Ben, el fallecido, había sido su tío favorito. Aparecía en la ciudad al volante de un descapotable rojo y se la llevaba a dar paseos en los que superaba con mucho el límite de velocidad permitido. Era como hacer novillos. Si Ben era el hijo pródigo, el otro tío de Tizzie, Henry, era su polo opuesto, la seriedad personificada. Apenas dirigía la palabra a su sobrina y ni siquiera parecía advertir su presencia. En las pocas ocasiones en las que Henry le habló, ella se sintió como si estuviera ante la directora de su colegio. Sin embargo, era un hombre importante en aquella casa y tuvo una gran influencia en la crianza de la niña. Cuando Henry iba a visitarlos, los padres de Tizzie siempre estaban pendientes de él y bebían sus palabras. La pequeña tenía muy claro que nunca debía mostrarse descortés con él.

Como muchos hijos únicos, Tizzie estuvo muy mimada y protegida. La salud de la pequeña era la consideración preponderante. Le daban vitaminas y complejos dietéticos; su padre la examinaba cuando tenía el más mínimo síntoma y sus vacunas siempre estaban al día. Las rayas a lápiz en la pared que señalaban su crecimiento no eran una frivolidad, sino el indicador de un organismo saludable. Su padre le prometió regalarle un reloj de oro si cumplía los dieciocho sin haber encendido un solo cigarrillo, y amenazó con tenerla castigada un mes en caso contrario. Tizzie se ganó el reloj.

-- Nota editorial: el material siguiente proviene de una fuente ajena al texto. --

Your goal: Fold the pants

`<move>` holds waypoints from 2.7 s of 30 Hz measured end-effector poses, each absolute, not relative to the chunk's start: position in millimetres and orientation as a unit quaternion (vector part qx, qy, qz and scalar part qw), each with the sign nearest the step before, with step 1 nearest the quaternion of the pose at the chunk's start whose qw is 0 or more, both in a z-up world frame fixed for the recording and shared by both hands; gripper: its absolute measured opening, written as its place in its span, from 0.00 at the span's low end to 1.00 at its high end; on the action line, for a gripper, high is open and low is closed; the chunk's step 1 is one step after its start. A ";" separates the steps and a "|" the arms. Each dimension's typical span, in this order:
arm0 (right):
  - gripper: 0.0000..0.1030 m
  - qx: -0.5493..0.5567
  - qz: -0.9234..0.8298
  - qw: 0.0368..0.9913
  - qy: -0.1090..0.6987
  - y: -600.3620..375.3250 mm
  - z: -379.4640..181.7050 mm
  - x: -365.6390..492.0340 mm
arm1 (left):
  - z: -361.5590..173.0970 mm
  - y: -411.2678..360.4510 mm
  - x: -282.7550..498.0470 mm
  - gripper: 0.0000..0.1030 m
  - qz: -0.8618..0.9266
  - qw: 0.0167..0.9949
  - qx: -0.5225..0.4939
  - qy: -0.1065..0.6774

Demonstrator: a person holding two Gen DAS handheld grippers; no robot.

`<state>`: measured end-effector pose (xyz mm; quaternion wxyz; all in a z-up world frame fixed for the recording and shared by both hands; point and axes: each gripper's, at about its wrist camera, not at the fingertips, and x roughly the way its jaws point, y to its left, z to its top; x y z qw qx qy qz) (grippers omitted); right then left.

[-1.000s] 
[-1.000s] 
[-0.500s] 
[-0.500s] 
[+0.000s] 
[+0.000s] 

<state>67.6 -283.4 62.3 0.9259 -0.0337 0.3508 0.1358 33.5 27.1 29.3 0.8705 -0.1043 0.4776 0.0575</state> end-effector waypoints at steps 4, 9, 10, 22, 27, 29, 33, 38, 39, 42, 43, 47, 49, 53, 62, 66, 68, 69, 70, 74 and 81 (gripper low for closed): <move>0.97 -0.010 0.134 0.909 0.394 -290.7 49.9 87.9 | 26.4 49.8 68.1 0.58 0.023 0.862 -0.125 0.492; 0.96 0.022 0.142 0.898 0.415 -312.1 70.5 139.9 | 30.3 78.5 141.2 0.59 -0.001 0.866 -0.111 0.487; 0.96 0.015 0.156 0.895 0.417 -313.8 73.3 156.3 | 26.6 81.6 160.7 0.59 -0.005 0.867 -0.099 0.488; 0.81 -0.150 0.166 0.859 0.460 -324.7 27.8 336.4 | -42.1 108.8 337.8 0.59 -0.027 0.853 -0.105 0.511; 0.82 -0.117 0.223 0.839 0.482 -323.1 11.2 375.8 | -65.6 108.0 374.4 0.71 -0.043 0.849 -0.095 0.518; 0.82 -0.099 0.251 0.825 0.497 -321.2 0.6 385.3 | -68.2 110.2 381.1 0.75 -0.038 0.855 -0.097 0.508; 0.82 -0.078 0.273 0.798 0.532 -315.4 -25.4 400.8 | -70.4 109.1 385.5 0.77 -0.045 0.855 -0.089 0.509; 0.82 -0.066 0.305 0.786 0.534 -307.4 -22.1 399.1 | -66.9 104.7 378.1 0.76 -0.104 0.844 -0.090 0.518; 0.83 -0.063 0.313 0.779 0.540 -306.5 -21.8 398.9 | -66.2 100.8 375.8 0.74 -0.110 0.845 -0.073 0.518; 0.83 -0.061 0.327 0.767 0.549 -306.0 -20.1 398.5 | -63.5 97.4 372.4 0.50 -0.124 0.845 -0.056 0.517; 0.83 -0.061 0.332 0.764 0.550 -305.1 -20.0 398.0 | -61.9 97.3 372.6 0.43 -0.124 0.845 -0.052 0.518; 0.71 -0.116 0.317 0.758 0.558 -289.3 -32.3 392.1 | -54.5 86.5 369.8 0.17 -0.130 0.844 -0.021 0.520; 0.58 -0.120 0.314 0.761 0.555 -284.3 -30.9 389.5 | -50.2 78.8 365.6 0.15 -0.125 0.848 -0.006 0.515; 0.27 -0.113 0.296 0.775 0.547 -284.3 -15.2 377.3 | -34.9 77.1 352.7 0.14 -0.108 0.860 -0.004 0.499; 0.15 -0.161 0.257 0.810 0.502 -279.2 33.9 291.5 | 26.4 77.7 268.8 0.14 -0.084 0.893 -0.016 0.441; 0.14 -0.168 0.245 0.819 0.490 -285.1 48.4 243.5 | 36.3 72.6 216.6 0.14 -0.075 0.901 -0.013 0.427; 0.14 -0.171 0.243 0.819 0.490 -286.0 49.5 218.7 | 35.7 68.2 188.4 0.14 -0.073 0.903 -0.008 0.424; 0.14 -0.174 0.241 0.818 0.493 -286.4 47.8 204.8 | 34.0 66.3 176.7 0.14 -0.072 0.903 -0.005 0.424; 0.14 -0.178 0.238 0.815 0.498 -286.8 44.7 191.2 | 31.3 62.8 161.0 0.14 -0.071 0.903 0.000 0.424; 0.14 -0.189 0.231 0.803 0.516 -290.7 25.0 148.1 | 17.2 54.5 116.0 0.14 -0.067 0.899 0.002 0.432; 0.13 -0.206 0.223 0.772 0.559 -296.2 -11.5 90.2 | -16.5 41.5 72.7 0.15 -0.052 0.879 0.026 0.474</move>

No obstante, predecible y proverbialmente, la adolescencia de Tizzie fue tempestuosa. Comenzó a pelearse con sus padres —sobre todo con su madre, pero también con su padre— y a amenazar con irse de casa. Y un día lo hizo, tras haber ahorrado el dinero para el pasaje de autobús hasta San Francisco. Su sueño era unirse a los hippies, sólo que, naturalmente, llegó a la ciudad con quince años de retraso. North Beach se había convertido en un erial poblado por drogadictos y vagabundos. Una noche, hallándose Tizzie alojada en un hotelucho de mala muerte, dos hombres la asaltaron y le robaron. Al día siguiente la muchacha llamó a su familia y su padre le mandó dinero para volver a casa. Después de eso, ya no volvió a marcharse lejos hasta que tuvo que ir a la universidad. Y cuando se fue a Berkeley tuvo la desagradable sensación de que abandonaba a sus padres.